A proposal by Governor Jerry Brown to pass sweeping legislation that would speed up residential development across the state by bypassing various local review processes has lost all momentum and appears fully dead, according to the Associated Press. The compromise with legislators which would have freed up $400 million for affordable housing development was set to allow developers to build "as of right," so long as they produced a minimum amount of below-market-rate units, without having to go through the usual design review and public approvals process. The only problem, of course, is that places like San Francisco have a long and strong tradition of community involvement in every stage of development, which may be a hindrance at times but also serves as a check against development that alters the character of neighborhoods against the neighbors' will.
Assembly Speaker Anthony Rendon told the Sacramento Bee last week that the proposal was dead for at least the coming year, saying, "I don’t think there’s any support in our caucus for the proposal as the architecture was rendered by the governor."
Housing advocates are calling for the release of the $400 million regardless of Brown's contingency about "by right" development, but that seems unlikely to occur before the legislative session ends on August 31.

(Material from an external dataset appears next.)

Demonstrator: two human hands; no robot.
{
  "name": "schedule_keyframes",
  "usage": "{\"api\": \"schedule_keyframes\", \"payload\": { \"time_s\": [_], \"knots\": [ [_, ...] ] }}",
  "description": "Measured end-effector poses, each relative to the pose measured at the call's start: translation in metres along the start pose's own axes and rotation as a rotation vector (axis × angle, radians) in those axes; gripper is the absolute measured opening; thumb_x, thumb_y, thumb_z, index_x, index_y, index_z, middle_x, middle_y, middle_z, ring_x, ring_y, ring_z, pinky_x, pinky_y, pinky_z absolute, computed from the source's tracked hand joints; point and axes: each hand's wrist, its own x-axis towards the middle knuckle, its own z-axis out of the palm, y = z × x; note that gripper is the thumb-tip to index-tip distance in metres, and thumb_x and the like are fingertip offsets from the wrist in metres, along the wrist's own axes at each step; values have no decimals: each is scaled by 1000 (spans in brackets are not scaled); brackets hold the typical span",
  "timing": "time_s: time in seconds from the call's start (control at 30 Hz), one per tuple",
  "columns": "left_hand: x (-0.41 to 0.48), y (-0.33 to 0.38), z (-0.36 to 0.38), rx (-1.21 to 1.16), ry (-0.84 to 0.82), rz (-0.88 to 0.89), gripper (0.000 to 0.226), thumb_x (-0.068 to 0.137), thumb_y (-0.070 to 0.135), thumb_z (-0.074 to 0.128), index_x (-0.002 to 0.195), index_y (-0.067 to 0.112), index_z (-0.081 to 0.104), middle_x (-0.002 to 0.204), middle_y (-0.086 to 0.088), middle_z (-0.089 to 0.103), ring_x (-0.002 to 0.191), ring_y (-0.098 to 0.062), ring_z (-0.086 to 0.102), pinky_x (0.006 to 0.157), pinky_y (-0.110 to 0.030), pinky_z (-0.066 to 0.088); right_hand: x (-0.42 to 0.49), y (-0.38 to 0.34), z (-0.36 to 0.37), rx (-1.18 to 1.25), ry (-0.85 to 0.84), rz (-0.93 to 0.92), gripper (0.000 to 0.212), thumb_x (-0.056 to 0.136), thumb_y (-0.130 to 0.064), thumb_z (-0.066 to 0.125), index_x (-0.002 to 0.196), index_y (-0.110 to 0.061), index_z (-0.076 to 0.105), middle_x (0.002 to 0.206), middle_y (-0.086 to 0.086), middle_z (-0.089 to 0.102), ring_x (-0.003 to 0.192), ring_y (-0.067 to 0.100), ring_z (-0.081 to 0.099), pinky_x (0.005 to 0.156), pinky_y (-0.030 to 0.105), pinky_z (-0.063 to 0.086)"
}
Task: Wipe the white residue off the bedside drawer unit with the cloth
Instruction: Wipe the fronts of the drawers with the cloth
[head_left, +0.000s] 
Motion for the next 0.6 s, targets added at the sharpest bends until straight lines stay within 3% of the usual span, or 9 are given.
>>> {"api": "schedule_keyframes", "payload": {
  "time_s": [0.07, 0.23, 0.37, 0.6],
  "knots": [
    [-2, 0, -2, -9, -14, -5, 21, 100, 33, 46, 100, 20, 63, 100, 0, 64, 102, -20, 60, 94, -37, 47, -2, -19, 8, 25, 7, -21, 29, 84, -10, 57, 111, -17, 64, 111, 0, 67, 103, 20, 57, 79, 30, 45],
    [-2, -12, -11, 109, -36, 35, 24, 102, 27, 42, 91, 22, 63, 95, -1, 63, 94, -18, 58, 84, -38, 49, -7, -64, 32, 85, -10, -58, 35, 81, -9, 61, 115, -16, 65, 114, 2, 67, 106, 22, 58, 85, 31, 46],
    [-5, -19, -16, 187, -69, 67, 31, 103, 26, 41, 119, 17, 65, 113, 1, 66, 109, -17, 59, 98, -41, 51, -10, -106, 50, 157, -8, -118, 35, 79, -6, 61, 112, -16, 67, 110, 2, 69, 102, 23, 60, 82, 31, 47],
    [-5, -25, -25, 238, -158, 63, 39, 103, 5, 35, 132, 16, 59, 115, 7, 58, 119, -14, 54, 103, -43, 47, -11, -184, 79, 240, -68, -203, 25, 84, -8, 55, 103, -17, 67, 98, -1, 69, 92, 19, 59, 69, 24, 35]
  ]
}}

Brown's proposal felt like a "nuclear option" to many politicians, tenant advocates, and neighborhood activists, handing developers a blank check to build whatever they liked so long as it fit zoning requirements, and contained 20 percent affordable units, or 10 percent if it was next to transit. As Curbed SF puts it, "While the city would have retained some leverage over developers, this would have been the equivalent of replacing the city’s construction pipeline with a firehose."
Also, given that much of the city could be considered transit-adjacent, the proposal could have potentially bypassed local ordinances that have raised affordable housing inclusion well above 20 percent in some cases.
In June, a group of 80 business and tech industry leaders including Salesforce CEO Marc Benioff, prominent investor Ron Conway, and Lyft CEO Logan Green all signed an open letter in support of Brown's proposal. It said, in part, "This idea respects local control and community values while cutting the 'excess process' that creates lots of controversy but too little housing too late at too high a price."
The move by Brown came five years after he decimated one of California's primary tools for affordable development, known as redevelopment, in which local agencies were able to fund construction bonds on the basis of future tax revenue from the improved properties. As a result, affordable development has slowed statewide.
Rendon now says he will push to get at least $150 million for affordable housing in the state's $122 billion budget, while Brown continues to tighten the belt in preparation for a recession that he promises is coming.